El capitán supervisaba el trabajo mientras los hombres aseguraban las maromas. Tozbek era un hombre bajo que le llegaba a Shallan a la altura de los hombros, y mostraba sus largas cejas blancas thayleñas en una curiosa pauta en punta. Era como si tuviera dos abanicos sobre los ojos, de un palmo de largo cada uno. Llevaba una sencilla gorra de lana y una chaqueta negra con botones plateados. Shallan imaginaba que aquella cicatriz de su barbilla se la había hecho en una furiosa batalla marítima contra los piratas. El día antes, se decepcionó al enterarse de que había sido causada por un cabo suelto durante un temporal.
La esposa de Tozbek, Ashlv, bajaba ya por la plancha para registrar el barco. El capitán vio a Shallan observándolo, y se acercó a ella. Era uno de los contactos comerciales de la familia, en quien su padre confiaba ciegamente. Eso era buena cosa, ya que el plan que sus hermanos y ella habían trazado no tenía lugar para que la escoltara un ama o una dama de compañía.
El plan ponía a Shallan nerviosa. Muy, muy nerviosa. Odiaba ser hipócrita. Pero el estado financiero de su casa… Necesitaban una espectacular entrada de dinero u otro tipo de presión en la política local de Veden. De lo contrario, no sobrevivirían al año.
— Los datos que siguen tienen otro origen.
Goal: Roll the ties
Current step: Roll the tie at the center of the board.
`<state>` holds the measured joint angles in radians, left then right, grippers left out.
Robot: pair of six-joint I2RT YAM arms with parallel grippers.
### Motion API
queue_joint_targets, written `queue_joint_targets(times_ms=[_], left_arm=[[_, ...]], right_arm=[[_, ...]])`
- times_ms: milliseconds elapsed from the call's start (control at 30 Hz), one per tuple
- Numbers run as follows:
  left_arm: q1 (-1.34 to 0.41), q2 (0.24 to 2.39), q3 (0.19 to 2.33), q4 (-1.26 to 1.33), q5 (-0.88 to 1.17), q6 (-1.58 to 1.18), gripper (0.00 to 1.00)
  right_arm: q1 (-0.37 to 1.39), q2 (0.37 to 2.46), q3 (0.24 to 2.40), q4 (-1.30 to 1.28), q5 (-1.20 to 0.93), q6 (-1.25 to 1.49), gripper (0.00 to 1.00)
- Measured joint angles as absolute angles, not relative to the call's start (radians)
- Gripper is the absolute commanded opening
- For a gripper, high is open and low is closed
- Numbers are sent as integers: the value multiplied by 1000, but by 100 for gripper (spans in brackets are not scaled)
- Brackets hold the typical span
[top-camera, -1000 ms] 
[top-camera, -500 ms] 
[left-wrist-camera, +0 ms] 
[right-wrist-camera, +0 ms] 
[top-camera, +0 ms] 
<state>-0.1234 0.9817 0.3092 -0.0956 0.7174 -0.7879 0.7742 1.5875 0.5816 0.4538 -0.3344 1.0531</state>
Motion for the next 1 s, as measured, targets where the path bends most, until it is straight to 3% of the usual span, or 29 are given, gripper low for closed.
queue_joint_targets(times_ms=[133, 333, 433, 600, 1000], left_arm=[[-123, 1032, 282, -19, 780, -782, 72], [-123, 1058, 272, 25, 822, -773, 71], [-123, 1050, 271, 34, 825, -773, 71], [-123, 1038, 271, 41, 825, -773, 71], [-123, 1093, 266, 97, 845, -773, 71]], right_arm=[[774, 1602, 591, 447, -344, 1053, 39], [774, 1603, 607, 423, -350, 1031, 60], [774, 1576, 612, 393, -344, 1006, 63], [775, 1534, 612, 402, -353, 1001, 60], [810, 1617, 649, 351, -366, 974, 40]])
«Lo primero es lo primero —pensó Shallan, obligándose a conservar la calma—. Encuentra a Jasnah Kholin. Suponiendo que no se haya marchado de nuevo sin ti.»
—He enviado a un mozo de tu parte, brillante —dijo Tozbek—. Si la princesa sigue aquí, lo sabremos pronto.
Shallan asintió agradecida, todavía aferrada a su libreta de dibujos. En la ciudad, había gente por todas partes. Algunos llevaban ropas familiares: pantalones y camisas con encajes los hombres; faldas y blusas de colores, las mujeres. Podrían ser gente de su tierra, Jah Keved. Pero Kharbranth era una ciudad libre. Una ciudad-estado pequeña y políticamente frágil con poco terreno pero con muelles abiertos a todos los barcos que pasaban; allí no hacían ninguna pregunta referida a nacionalidades ni estatus. La gente acudía en masa.
Eso significaba que muchas de las personas que Shallan veía eran exóticas. Aquellas túnicas simples indicaban a un hombre o una mujer de Tashikk, muy al oeste. Las largas sayas hasta los tobillos, pero abiertas por delante como capas… ¿de dónde era esa gente? Rara vez había visto a tantos parshmenios como veía ahora trabajando en los muelles, cargando fardos a sus espaldas. Como los parshmenios que había poseído su padre, eran fornidos y de miembros gruesos, con su extraña piel jaspeada: algunas partes pálidas o negras, otras de un intenso escarlata. La pauta jaspeada era única en cada individuo.